◆ THE PROBLEM ◆
Everything in the entries below must be reproduced exactly, except the images.

◆ MATERIAL PROVIDED ◆
[Start of section]
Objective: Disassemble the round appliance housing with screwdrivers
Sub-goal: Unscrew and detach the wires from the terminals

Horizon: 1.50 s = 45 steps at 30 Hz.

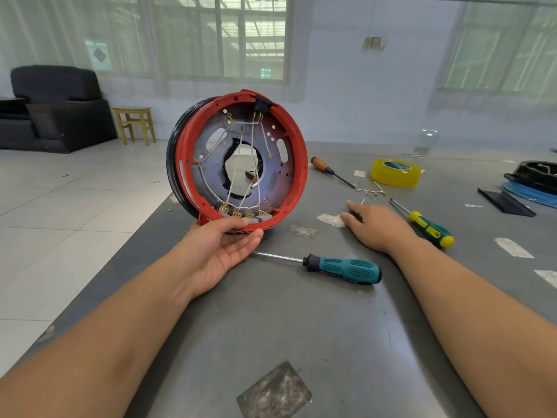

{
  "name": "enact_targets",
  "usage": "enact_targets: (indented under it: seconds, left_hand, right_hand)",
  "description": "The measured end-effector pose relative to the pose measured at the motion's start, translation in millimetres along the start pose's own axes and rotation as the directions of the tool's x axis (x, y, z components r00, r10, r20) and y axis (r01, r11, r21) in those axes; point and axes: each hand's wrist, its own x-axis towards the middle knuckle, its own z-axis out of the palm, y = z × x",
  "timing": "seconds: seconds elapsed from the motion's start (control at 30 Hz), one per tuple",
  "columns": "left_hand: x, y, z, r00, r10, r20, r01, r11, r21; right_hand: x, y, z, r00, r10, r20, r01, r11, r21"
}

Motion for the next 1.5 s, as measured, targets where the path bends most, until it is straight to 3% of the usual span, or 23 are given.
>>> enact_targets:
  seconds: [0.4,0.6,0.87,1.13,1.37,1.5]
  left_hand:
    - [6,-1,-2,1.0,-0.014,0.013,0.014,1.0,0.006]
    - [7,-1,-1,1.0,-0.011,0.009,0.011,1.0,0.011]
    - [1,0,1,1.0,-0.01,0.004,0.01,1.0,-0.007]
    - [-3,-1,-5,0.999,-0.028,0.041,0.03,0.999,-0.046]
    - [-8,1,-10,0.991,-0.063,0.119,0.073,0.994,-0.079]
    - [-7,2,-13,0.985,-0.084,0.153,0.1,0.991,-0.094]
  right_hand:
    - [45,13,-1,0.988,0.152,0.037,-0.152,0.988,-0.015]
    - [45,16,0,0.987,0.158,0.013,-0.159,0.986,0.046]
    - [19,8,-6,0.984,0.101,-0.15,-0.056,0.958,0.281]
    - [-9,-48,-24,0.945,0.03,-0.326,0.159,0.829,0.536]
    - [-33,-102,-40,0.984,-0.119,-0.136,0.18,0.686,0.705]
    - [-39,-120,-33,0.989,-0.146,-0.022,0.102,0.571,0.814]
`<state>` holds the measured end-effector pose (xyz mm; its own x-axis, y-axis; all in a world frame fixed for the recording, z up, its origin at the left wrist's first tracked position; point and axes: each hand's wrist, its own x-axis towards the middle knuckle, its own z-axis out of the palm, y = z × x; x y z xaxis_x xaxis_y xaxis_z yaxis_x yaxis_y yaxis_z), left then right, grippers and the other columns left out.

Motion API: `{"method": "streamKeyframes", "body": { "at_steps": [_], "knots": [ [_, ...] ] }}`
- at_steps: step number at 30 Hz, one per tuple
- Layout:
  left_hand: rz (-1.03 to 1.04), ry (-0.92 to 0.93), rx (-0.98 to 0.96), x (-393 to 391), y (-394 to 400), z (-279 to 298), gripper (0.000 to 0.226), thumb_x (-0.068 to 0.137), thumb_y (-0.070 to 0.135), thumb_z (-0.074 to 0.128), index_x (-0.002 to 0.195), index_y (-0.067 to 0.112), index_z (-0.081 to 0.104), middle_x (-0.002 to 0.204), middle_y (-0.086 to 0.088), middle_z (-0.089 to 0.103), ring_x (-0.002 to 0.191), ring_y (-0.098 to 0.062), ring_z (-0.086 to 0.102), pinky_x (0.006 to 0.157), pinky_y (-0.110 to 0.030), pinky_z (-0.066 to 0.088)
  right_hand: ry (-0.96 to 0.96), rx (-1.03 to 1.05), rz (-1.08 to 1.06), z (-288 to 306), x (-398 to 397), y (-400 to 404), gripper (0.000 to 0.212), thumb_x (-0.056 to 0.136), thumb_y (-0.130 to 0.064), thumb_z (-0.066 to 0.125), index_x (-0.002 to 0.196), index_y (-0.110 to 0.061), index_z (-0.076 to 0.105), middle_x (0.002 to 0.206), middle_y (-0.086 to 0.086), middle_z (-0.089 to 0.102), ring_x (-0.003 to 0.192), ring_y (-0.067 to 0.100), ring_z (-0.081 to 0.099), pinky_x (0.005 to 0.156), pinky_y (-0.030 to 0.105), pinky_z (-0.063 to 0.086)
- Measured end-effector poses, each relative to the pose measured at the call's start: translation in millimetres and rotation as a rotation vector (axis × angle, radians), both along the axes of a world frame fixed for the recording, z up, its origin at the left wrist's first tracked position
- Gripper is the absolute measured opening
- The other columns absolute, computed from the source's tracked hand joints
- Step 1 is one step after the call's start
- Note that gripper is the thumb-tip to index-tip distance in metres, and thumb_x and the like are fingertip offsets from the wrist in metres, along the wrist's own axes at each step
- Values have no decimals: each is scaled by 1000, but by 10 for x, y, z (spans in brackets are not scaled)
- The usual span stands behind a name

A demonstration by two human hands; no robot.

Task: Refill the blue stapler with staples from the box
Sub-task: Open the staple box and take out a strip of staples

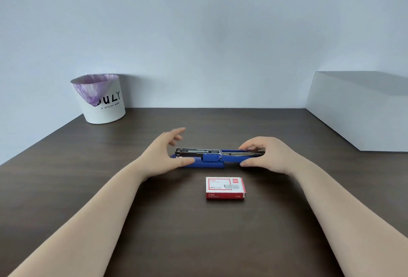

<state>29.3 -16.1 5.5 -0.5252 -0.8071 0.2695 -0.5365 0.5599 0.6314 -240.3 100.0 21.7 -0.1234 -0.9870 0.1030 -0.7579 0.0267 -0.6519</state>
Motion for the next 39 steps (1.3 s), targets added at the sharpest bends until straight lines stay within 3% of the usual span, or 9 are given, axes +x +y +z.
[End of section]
◆ OUTPUT FOR THIS EXERCISE ◆
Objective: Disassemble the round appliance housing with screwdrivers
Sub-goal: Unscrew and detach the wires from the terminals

Horizon: 1.50 s = 45 steps at 30 Hz.


{
  "name": "enact_targets",
  "usage": "enact_targets: (indented under it: seconds, left_hand, right_hand)",
  "description": "The measured end-effector pose relative to the pose measured at the motion's start, translation in millimetres along the start pose's own axes and rotation as the directions of the tool's x axis (x, y, z components r00, r10, r20) and y axis (r01, r11, r21) in those axes; point and axes: each hand's wrist, its own x-axis towards the middle knuckle, its own z-axis out of the palm, y = z × x",
  "timing": "seconds: seconds elapsed from the motion's start (control at 30 Hz), one per tuple",
  "columns": "left_hand: x, y, z, r00, r10, r20, r01, r11, r21; right_hand: x, y, z, r00, r10, r20, r01, r11, r21"
}

Motion for the next 1.5 s, as measured, targets where the path bends most, until it is straight to 3% of the usual span, or 23 are given.
>>> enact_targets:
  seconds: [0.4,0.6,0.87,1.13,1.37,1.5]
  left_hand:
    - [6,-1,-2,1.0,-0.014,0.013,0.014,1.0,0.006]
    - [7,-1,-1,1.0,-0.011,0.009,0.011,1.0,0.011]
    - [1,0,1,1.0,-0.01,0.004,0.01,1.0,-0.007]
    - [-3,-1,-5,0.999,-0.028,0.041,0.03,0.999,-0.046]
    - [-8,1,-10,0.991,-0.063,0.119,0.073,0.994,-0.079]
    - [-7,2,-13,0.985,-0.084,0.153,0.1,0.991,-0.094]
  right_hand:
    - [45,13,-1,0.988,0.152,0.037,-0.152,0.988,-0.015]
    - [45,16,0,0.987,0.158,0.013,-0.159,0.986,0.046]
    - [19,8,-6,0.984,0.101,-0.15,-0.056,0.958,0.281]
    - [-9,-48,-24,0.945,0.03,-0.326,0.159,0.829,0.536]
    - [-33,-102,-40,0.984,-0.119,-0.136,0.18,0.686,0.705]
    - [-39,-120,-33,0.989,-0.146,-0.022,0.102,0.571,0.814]
`<state>` holds the measured end-effector pose (xyz mm; its own x-axis, y-axis; all in a world frame fixed for the recording, z up, its origin at the left wrist's first tracked position; point and axes: each hand's wrist, its own x-axis towards the middle knuckle, its own z-axis out of the palm, y = z × x; x y z xaxis_x xaxis_y xaxis_z yaxis_x yaxis_y yaxis_z), left then right, grippers and the other columns left out.

Motion API: `{"method": "streamKeyframes", "body": { "at_steps": [_], "knots": [ [_, ...] ] }}`
- at_steps: step number at 30 Hz, one per tuple
- Layout:
  left_hand: rz (-1.03 to 1.04), ry (-0.92 to 0.93), rx (-0.98 to 0.96), x (-393 to 391), y (-394 to 400), z (-279 to 298), gripper (0.000 to 0.226), thumb_x (-0.068 to 0.137), thumb_y (-0.070 to 0.135), thumb_z (-0.074 to 0.128), index_x (-0.002 to 0.195), index_y (-0.067 to 0.112), index_z (-0.081 to 0.104), middle_x (-0.002 to 0.204), middle_y (-0.086 to 0.088), middle_z (-0.089 to 0.103), ring_x (-0.002 to 0.191), ring_y (-0.098 to 0.062), ring_z (-0.086 to 0.102), pinky_x (0.006 to 0.157), pinky_y (-0.110 to 0.030), pinky_z (-0.066 to 0.088)
  right_hand: ry (-0.96 to 0.96), rx (-1.03 to 1.05), rz (-1.08 to 1.06), z (-288 to 306), x (-398 to 397), y (-400 to 404), gripper (0.000 to 0.212), thumb_x (-0.056 to 0.136), thumb_y (-0.130 to 0.064), thumb_z (-0.066 to 0.125), index_x (-0.002 to 0.196), index_y (-0.110 to 0.061), index_z (-0.076 to 0.105), middle_x (0.002 to 0.206), middle_y (-0.086 to 0.086), middle_z (-0.089 to 0.102), ring_x (-0.003 to 0.192), ring_y (-0.067 to 0.100), ring_z (-0.081 to 0.099), pinky_x (0.005 to 0.156), pinky_y (-0.030 to 0.105), pinky_z (-0.063 to 0.086)
- Measured end-effector poses, each relative to the pose measured at the call's start: translation in millimetres and rotation as a rotation vector (axis × angle, radians), both along the axes of a world frame fixed for the recording, z up, its origin at the left wrist's first tracked position
- Gripper is the absolute measured opening
- The other columns absolute, computed from the source's tracked hand joints
- Step 1 is one step after the call's start
- Note that gripper is the thumb-tip to index-tip distance in metres, and thumb_x and the like are fingertip offsets from the wrist in metres, along the wrist's own axes at each step
- Values have no decimals: each is scaled by 1000, but by 10 for x, y, z (spans in brackets are not scaled)
- The usual span stands behind a name

A demonstration by two human hands; no robot.

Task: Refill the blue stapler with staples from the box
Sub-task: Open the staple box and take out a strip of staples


<state>29.3 -16.1 5.5 -0.5252 -0.8071 0.2695 -0.5365 0.5599 0.6314 -240.3 100.0 21.7 -0.1234 -0.9870 0.1030 -0.7579 0.0267 -0.6519</state>
Motion for the next 39 steps (1.3 s), targets added at the sharpest bends until straight lines stay within 3% of the usual span, or 9 are given, axes +x +y +z.

This output contains the full answer.